Vittayarukskul, who was studying aerospace engineering when her aunt received her diagnosis, explained that the emotional and financial effects were so traumatic it encouraged her to change her degree to genetic and data science.

How does Waterlily help individuals with long-term care costs and planning?

Waterlily helps individuals with long-term care options by giving users funding plans and modeling costs. It seeks to make the process smoother for financial advisors and insurance agents so they can advise the right financial products based on a family’s predicted long-term care needs.

Vittayarukskul explains that most people start thinking about long-term care when they’re around 65 and 70 or just before they need care. But, this is usually too late in several cases.

The company uses artificial intelligence to predict a family’s cost of long-term care needs and then advises them to create a care plan and examine the best way to pay for the expenses. It does this by drawing from over 500 million data points and machine learning algorithms utilizing its AI modeling software to personalize care and cost predictions and foresee the “when,” “how,” and “how much” of an individual’s possible long-term care needs.

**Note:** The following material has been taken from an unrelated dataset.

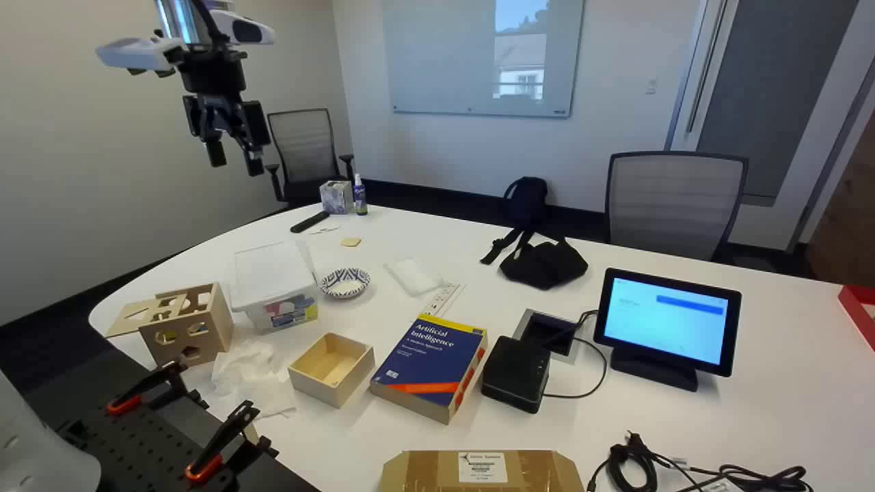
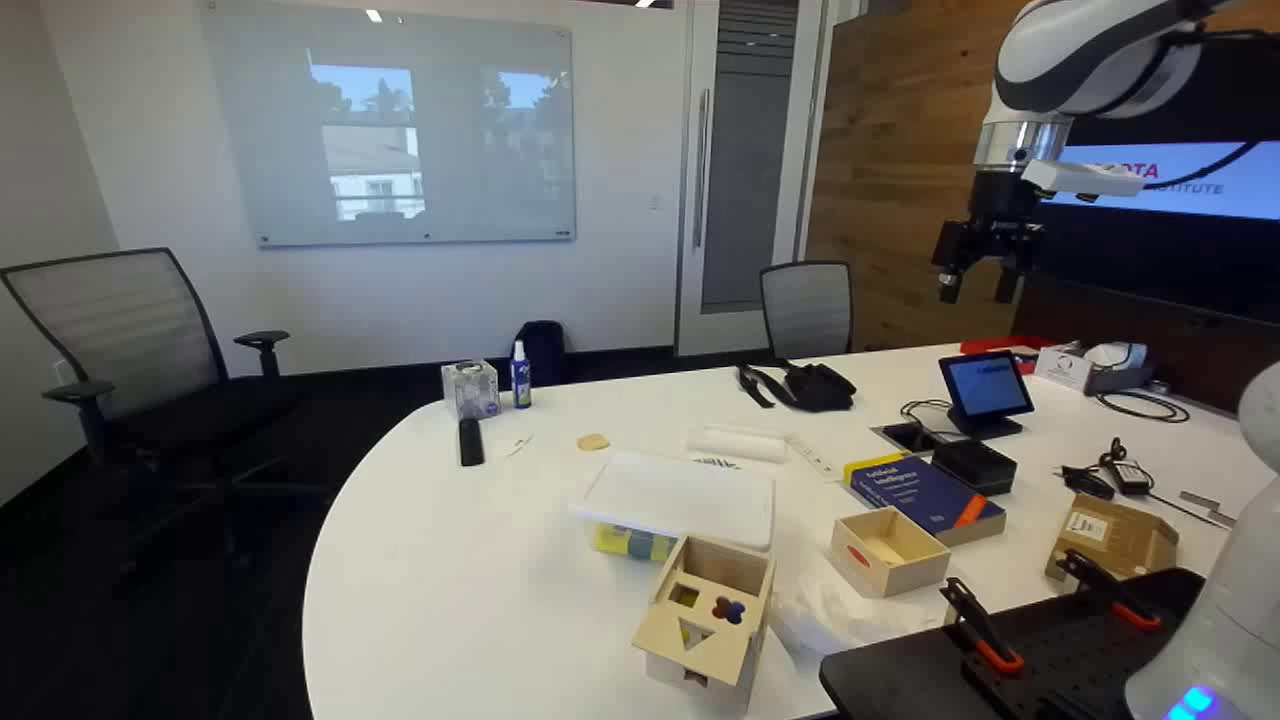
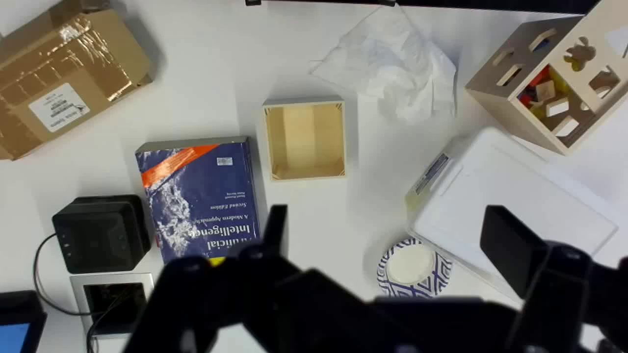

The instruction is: Use the paper towel to clean the book

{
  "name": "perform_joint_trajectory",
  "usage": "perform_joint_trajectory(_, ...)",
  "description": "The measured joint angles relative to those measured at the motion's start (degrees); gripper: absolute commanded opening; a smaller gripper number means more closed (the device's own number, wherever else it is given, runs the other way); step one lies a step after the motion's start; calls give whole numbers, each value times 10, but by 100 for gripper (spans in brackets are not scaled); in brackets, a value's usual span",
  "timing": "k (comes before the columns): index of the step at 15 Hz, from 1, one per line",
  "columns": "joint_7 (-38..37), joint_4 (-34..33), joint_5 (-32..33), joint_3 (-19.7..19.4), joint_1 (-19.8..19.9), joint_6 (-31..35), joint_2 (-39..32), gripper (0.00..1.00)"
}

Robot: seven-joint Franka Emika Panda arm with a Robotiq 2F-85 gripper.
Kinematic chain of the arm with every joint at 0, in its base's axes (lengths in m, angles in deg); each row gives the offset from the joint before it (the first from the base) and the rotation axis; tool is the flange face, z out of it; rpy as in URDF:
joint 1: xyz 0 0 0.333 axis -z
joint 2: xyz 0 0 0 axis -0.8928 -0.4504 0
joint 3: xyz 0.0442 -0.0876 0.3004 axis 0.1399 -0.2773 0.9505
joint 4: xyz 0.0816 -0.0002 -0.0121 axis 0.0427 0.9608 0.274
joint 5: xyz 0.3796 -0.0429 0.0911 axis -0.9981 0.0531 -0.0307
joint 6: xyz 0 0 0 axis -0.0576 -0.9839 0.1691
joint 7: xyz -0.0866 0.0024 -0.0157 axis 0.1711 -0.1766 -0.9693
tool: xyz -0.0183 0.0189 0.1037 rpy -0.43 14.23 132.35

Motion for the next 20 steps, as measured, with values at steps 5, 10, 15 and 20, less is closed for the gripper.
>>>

The app can be used by any individual over the age of 40.

Securing $7 million in seed funding

The startup raised $7 million in seed funding led by John Kim, founding partner of Brewer Lane Ventures. It also secured strategic investments from Genworth, Nationwide, and Edward Jones. Previously, Waterlily raised a $2.2 million pre-seed round from investors like Scott Barclay, managing director of healthcare at Insight Partners.

It hopes to use the funding to expand its engineering data science and enterprise management teams while building on its AI models and data partnerships. Additionally, it intends to grow its sales and marketing initiatives. They currently have nine full-time employees as well as some contractors.

Waterlily would like to extend its business to those with disabilities, critical illnesses, hospital indemnity, and Medicare planning, or “really any area where advanced predictive modeling would help families make better life and health coverage decisions,” Vittayarukskul adds.